==== PROVIDED MATERIAL ====

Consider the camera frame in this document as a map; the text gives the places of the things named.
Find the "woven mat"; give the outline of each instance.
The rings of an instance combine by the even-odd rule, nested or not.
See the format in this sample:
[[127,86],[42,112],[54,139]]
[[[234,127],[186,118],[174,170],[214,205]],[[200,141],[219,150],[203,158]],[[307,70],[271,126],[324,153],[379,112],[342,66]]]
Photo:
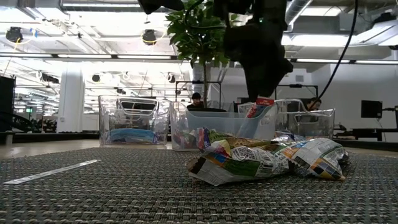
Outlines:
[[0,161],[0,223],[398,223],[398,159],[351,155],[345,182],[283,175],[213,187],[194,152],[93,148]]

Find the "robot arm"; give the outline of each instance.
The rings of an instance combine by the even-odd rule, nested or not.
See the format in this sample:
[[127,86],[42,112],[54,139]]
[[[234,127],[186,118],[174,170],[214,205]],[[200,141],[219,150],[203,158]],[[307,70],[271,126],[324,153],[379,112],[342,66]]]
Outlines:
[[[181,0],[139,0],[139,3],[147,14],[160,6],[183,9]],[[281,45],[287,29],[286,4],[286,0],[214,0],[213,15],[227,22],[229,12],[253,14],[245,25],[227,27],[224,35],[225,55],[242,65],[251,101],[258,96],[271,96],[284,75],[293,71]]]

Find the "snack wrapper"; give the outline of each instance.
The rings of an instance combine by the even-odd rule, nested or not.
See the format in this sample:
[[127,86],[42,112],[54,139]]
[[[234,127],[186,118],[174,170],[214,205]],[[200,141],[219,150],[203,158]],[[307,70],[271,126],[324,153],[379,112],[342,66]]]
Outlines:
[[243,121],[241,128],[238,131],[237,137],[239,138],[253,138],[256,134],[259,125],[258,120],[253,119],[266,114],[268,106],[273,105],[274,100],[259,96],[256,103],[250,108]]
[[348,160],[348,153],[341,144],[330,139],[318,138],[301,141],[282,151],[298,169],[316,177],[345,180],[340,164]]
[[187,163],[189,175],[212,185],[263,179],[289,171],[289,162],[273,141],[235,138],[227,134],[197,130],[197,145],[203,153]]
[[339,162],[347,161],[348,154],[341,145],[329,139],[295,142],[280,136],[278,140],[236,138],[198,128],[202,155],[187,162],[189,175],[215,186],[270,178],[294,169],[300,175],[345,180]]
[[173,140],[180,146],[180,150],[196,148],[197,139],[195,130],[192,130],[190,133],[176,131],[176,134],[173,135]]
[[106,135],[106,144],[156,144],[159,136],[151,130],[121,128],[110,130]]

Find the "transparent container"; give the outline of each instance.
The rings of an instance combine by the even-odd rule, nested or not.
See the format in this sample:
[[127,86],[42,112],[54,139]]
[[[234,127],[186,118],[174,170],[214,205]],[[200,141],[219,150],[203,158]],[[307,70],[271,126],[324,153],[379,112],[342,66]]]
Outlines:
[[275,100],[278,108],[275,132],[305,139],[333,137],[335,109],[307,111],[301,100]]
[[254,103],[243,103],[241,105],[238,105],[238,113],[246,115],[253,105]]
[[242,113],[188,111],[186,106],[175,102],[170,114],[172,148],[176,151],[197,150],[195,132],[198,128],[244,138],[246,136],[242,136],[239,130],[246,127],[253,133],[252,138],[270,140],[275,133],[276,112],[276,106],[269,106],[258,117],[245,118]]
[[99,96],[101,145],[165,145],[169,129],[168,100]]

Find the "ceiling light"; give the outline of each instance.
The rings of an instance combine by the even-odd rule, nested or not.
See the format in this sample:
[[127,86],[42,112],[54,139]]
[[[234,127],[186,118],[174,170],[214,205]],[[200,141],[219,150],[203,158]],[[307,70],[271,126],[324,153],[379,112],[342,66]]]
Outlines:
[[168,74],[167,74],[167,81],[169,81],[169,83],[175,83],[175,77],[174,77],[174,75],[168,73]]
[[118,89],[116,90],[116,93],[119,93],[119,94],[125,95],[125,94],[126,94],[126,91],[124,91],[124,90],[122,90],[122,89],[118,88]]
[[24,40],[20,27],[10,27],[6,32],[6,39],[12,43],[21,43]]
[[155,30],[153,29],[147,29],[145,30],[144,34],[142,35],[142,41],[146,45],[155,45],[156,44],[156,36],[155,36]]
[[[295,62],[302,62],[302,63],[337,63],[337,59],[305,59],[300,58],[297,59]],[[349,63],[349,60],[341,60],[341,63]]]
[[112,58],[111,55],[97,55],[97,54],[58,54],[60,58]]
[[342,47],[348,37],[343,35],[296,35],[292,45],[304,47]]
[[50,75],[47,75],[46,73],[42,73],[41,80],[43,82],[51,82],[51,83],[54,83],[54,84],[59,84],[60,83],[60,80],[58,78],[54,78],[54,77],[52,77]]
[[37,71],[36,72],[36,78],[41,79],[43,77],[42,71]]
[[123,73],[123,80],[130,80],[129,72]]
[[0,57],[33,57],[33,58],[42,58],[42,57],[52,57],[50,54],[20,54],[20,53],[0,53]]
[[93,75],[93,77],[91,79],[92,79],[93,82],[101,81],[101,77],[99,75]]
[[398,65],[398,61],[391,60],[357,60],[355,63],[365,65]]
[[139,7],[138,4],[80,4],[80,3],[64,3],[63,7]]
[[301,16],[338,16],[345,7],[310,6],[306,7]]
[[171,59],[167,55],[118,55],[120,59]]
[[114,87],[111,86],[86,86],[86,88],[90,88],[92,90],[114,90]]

====
==== PROVIDED MATERIAL ====

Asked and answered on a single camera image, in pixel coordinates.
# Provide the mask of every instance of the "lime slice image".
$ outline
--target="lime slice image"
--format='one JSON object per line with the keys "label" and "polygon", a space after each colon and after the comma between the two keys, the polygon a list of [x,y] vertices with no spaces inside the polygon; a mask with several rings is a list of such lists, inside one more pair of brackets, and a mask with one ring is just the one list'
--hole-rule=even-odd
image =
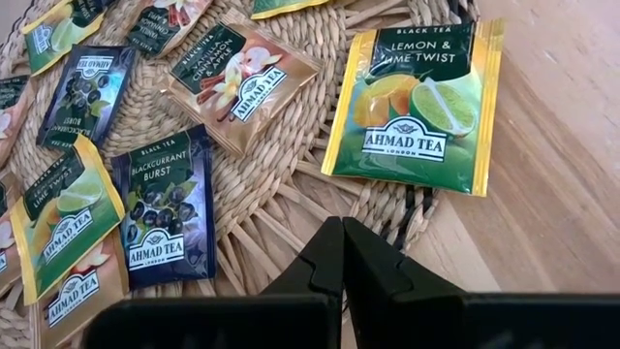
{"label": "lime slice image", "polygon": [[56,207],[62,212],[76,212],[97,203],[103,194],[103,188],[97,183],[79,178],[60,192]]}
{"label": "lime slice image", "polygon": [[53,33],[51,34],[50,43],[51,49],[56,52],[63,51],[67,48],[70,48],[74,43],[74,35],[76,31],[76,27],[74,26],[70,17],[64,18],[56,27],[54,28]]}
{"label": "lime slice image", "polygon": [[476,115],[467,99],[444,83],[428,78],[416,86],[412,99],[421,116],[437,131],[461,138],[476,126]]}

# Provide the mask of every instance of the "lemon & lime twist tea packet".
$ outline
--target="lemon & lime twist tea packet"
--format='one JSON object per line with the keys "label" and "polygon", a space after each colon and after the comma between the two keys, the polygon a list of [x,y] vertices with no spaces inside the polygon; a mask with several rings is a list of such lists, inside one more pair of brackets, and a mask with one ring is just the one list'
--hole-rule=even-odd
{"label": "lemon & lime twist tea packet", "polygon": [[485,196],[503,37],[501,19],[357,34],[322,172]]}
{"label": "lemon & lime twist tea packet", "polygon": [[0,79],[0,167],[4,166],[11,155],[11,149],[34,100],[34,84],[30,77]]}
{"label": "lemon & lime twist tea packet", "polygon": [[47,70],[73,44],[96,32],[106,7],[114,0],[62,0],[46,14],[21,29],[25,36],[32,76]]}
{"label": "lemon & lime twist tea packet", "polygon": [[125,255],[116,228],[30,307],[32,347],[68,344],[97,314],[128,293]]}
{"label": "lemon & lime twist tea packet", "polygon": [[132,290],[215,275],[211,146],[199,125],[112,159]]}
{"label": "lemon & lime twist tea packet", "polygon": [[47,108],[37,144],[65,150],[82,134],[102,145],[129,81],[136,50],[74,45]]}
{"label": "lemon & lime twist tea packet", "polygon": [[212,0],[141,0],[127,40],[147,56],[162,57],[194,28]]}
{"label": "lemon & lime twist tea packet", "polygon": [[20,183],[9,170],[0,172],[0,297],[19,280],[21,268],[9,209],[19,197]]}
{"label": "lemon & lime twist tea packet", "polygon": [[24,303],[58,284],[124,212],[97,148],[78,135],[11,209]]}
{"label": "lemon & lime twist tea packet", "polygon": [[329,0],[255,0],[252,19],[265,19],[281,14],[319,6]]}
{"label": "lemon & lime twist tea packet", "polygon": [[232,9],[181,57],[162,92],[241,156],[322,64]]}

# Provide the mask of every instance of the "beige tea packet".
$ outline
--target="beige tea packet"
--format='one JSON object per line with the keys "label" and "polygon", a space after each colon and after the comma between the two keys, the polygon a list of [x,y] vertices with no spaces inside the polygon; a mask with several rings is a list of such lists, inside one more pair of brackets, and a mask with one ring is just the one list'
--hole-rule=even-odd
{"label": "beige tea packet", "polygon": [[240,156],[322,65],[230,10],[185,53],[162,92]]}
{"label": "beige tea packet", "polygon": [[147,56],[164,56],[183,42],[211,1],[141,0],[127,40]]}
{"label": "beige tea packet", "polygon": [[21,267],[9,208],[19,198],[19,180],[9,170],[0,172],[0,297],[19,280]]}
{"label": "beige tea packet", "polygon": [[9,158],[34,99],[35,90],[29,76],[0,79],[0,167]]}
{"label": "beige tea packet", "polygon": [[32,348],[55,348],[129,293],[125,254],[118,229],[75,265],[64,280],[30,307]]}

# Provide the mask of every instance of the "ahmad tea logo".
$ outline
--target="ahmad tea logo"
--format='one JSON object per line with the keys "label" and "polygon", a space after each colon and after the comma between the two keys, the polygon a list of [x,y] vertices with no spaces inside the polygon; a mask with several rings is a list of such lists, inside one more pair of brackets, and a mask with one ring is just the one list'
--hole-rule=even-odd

====
==== PROVIDED MATERIAL ====

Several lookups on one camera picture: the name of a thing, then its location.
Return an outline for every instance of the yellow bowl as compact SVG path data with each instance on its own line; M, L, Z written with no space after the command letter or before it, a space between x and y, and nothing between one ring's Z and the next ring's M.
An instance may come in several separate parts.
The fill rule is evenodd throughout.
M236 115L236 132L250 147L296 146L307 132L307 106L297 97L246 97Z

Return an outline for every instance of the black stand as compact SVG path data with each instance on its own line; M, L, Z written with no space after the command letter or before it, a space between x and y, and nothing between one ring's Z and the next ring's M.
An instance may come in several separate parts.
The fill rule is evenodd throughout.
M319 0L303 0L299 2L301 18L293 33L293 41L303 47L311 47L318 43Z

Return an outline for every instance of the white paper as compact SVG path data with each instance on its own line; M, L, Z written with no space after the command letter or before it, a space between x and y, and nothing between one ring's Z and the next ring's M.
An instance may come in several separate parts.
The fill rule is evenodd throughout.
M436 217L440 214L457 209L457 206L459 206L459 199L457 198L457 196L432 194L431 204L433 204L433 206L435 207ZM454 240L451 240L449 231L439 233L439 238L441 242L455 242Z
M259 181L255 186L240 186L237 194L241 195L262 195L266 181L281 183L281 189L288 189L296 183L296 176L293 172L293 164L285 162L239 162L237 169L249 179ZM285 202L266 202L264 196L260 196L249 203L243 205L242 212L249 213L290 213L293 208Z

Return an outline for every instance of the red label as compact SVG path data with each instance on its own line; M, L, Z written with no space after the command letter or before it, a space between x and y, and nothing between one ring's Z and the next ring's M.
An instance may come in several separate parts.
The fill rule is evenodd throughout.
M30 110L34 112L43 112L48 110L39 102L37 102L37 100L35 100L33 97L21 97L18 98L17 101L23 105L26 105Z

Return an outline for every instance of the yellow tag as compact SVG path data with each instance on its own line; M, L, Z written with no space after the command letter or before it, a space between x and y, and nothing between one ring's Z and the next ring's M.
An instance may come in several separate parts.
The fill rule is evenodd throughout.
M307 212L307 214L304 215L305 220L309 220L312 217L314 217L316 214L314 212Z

====

Copy every line from the records above that contains the word "ahmad".

__COMPLETED TASK__.
# Provide the mask of every instance of the "ahmad tea logo".
--target="ahmad tea logo"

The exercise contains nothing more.